What you should do » Copy each line in the data below that contains the word "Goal".

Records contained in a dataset
↓

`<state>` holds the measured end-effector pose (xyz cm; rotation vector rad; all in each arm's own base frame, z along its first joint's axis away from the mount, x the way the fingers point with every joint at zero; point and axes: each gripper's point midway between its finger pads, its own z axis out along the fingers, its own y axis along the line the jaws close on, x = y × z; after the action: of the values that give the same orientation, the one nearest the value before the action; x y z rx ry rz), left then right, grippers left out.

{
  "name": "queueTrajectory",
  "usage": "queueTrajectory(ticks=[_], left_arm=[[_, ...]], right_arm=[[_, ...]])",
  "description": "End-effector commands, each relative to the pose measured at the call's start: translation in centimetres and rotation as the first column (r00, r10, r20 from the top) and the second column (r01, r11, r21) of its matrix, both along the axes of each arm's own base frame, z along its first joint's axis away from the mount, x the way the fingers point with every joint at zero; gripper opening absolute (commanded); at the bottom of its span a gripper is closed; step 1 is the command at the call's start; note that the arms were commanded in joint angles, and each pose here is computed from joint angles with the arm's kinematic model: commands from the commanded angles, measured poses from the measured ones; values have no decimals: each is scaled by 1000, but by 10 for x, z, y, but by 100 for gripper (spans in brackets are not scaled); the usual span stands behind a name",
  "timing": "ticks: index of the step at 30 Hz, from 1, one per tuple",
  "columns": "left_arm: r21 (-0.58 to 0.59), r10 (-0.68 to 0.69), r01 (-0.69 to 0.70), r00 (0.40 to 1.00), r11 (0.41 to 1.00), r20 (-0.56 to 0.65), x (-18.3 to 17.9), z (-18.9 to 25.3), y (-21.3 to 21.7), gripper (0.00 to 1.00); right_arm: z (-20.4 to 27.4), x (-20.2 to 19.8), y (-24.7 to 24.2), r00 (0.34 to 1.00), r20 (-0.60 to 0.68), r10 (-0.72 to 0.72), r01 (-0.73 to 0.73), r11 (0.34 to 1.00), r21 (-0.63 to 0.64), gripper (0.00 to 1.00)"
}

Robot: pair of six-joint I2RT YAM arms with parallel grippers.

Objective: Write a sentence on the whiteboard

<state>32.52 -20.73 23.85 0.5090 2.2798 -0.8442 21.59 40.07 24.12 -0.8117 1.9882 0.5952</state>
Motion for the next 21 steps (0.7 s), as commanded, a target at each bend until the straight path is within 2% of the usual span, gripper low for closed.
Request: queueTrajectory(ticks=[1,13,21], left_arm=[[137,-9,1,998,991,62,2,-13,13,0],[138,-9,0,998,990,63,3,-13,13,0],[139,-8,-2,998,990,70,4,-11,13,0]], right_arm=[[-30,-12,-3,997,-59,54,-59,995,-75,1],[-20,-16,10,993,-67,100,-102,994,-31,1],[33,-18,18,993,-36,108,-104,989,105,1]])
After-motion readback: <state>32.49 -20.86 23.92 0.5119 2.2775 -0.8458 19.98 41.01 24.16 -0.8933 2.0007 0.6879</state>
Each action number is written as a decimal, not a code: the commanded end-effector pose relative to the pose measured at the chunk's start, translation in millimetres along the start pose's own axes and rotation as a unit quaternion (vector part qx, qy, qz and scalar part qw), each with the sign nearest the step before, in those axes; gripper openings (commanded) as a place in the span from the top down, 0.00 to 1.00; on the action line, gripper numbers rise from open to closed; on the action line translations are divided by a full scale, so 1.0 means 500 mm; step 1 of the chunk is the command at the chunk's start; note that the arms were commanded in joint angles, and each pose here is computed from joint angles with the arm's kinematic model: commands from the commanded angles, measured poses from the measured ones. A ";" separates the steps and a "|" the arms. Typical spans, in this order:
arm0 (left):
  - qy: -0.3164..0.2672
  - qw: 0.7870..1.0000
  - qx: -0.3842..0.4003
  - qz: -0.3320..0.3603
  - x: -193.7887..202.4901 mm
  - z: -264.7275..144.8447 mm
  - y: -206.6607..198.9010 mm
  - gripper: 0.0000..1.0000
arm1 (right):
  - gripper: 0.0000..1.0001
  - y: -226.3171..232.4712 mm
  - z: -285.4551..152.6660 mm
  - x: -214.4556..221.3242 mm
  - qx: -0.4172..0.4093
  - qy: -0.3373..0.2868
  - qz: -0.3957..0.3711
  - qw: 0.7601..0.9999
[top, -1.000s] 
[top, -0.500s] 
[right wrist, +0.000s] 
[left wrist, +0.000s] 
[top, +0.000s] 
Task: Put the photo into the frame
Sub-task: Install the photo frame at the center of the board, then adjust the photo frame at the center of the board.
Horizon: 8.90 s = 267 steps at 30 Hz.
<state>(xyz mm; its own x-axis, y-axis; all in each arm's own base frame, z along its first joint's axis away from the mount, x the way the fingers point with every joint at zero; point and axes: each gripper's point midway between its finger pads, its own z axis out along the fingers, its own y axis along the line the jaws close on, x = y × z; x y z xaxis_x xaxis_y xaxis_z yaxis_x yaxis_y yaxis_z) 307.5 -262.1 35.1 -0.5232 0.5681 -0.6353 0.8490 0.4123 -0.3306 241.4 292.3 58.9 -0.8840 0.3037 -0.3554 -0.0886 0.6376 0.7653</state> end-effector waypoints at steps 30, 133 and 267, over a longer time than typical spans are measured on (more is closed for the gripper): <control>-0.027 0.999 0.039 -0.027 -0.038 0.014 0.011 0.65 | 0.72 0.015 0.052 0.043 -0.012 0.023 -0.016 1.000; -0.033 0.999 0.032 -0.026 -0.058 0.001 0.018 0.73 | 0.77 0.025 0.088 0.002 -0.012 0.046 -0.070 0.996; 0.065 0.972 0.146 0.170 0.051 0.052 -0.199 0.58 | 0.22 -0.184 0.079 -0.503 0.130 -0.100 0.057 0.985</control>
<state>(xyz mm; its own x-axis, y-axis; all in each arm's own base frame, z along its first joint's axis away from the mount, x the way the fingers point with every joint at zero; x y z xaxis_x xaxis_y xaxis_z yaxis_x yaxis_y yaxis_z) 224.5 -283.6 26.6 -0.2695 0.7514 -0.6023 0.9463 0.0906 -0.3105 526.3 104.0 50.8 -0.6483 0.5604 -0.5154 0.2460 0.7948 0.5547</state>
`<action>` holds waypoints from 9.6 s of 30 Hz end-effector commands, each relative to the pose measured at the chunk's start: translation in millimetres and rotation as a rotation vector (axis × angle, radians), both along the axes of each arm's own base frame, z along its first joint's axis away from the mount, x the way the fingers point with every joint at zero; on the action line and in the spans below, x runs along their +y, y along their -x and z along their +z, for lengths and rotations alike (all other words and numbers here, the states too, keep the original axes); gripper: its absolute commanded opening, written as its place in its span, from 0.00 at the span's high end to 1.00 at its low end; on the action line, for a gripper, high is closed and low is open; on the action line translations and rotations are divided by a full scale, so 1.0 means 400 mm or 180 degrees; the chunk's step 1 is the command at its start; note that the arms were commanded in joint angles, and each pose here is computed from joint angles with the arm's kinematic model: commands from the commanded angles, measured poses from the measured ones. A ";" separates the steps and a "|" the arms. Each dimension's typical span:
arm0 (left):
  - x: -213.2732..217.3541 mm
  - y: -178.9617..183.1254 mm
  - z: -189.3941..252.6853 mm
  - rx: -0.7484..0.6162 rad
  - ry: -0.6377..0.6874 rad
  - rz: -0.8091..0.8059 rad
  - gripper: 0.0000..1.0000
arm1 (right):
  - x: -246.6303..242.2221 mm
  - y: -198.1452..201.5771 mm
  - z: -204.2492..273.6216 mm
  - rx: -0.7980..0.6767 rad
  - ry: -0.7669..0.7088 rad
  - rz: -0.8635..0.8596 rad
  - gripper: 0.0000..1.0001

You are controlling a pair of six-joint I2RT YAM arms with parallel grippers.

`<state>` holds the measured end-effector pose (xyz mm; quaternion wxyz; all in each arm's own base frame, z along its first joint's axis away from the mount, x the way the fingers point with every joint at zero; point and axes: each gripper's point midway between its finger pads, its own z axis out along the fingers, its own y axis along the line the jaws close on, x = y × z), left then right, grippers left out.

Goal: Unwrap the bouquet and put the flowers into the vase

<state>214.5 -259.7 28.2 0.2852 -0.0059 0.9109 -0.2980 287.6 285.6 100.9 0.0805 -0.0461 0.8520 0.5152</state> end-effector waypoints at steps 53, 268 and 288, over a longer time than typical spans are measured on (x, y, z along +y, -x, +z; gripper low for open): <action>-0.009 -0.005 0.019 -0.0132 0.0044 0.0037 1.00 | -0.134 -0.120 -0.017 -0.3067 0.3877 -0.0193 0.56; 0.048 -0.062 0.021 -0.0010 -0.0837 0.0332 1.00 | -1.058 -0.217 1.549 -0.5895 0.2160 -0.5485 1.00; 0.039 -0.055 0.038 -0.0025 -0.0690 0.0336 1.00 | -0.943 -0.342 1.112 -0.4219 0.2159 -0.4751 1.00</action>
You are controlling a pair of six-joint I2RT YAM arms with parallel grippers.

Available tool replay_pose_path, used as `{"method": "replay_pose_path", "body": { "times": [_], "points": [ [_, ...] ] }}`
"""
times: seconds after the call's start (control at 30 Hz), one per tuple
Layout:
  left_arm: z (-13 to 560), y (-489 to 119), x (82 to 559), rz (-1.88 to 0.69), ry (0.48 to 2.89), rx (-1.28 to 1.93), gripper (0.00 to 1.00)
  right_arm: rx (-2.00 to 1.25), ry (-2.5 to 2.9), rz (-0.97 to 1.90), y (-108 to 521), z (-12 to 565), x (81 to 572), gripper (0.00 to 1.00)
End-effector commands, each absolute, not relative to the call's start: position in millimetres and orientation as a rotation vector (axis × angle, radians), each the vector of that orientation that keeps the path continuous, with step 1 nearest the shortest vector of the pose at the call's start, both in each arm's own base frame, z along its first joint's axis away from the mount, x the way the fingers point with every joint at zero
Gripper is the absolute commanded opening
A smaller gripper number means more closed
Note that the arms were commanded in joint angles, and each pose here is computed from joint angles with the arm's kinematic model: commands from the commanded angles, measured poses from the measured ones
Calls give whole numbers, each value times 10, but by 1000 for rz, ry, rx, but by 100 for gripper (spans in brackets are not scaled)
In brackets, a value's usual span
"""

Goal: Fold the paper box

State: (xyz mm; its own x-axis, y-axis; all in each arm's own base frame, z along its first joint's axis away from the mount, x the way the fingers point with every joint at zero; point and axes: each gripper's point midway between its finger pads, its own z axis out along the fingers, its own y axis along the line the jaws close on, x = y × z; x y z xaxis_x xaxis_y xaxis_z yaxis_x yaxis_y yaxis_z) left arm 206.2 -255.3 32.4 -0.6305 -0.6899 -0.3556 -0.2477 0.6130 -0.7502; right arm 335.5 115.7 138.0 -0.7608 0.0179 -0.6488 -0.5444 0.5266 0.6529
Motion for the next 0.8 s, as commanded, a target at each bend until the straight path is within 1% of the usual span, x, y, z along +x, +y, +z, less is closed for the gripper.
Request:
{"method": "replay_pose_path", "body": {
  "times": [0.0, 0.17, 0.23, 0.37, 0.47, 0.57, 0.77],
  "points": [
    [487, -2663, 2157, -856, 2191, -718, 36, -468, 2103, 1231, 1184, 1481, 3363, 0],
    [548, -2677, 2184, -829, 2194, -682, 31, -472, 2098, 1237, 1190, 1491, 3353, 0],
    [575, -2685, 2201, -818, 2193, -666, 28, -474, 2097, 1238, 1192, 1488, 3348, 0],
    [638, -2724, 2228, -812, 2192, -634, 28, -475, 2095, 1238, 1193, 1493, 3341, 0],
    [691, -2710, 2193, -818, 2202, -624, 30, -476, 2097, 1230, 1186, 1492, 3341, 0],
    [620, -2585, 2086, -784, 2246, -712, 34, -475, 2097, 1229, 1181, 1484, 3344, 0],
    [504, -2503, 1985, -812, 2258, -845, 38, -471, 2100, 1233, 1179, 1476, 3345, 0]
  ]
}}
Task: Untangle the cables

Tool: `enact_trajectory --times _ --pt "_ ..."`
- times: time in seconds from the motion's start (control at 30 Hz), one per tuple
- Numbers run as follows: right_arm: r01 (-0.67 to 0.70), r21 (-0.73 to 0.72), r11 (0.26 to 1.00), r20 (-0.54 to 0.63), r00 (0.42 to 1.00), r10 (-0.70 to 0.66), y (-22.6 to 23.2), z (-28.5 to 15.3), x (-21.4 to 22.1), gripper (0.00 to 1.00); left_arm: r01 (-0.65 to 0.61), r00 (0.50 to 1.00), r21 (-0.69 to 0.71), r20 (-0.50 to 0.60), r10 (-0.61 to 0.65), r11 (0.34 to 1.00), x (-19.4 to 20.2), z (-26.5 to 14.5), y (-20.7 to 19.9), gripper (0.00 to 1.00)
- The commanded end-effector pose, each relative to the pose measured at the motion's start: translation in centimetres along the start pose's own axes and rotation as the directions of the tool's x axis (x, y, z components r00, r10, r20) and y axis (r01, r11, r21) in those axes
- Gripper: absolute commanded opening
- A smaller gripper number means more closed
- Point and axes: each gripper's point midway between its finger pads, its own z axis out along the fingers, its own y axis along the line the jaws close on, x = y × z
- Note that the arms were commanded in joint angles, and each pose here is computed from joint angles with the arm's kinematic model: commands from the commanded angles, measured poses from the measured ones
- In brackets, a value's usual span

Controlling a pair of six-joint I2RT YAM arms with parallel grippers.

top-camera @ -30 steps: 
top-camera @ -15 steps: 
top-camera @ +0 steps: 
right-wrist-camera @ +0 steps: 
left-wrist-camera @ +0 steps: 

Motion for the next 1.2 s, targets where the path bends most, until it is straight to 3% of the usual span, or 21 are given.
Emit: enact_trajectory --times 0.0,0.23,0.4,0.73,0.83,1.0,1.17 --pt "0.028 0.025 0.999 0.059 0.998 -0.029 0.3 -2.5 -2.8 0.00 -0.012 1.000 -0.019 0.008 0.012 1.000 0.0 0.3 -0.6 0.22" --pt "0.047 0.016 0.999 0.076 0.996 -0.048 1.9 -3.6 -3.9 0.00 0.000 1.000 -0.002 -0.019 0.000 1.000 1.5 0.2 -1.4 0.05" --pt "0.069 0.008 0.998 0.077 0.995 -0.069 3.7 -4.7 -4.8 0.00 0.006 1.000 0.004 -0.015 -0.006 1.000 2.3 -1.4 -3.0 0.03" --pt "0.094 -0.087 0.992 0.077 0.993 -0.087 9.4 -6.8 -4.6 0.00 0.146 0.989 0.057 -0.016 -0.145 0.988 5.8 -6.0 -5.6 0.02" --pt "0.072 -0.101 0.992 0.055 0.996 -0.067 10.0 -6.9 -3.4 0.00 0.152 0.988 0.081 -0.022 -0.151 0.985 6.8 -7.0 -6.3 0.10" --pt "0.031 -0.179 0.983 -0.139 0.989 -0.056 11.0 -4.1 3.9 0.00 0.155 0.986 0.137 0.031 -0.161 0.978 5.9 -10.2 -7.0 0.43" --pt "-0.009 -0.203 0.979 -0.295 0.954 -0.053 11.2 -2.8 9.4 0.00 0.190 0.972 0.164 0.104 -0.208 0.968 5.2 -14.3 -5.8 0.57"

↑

Task result »
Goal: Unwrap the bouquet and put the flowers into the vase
Goal: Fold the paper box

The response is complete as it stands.